Problem description:
Check every line of the data for the word "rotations", and copy those that have it.

Dataset extract:
■ ■ ■

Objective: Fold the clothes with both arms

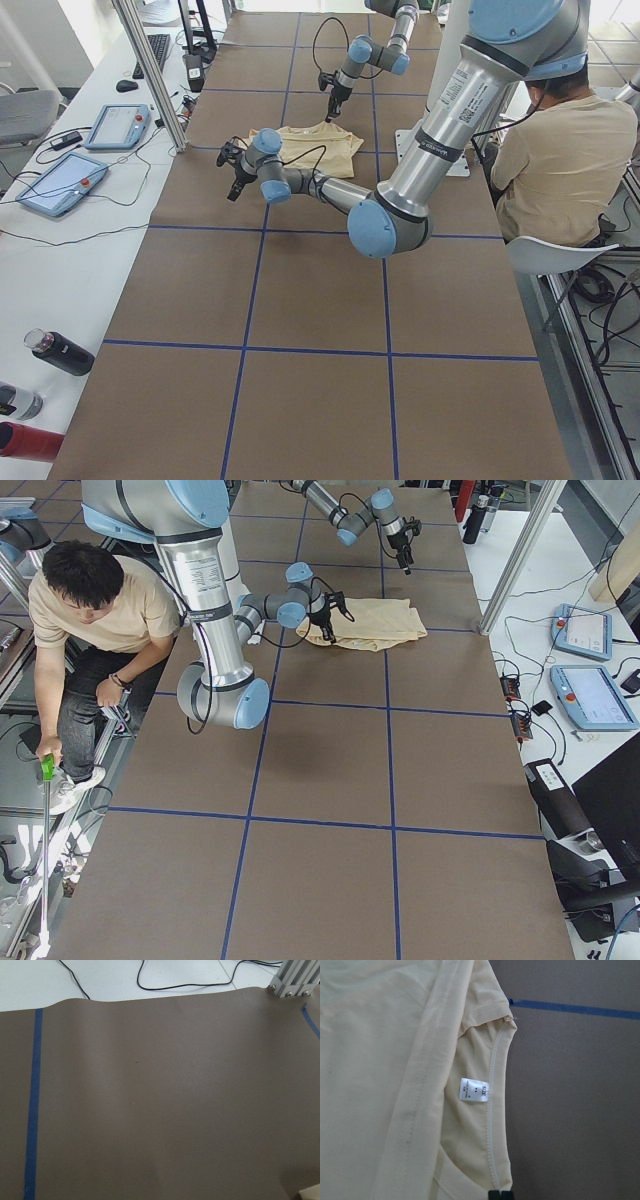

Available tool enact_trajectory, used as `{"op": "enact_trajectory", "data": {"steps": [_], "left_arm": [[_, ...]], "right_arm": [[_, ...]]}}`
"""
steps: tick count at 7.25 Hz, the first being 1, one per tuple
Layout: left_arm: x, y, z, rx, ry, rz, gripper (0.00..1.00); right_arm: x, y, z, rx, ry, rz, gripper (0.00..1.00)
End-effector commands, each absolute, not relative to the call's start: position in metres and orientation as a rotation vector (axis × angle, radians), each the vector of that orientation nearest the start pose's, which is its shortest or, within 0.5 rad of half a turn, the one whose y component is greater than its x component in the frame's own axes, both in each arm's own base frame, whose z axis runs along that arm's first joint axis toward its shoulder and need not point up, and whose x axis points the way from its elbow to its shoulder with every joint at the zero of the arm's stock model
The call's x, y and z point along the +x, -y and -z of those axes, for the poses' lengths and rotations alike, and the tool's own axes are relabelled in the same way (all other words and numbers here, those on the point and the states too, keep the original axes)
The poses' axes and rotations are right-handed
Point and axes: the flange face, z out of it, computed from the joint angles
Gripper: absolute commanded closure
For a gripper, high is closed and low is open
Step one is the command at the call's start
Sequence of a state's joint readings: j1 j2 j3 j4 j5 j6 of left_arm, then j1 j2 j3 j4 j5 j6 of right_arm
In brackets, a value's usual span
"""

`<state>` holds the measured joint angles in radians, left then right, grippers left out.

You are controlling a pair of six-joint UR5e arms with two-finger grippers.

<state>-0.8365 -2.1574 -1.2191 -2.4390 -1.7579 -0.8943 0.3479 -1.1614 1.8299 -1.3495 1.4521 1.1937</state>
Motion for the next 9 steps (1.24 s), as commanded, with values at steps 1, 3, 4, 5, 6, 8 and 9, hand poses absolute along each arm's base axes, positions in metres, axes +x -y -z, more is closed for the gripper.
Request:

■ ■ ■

Exercise output:
The call's x, y and z point along the +x, -y and -z of those axes, for the poses' lengths and rotations alike, and the tool's own axes are relabelled in the same way (all other words and numbers here, those on the point and the states too, keep the original axes)
The poses' axes and rotations are right-handed

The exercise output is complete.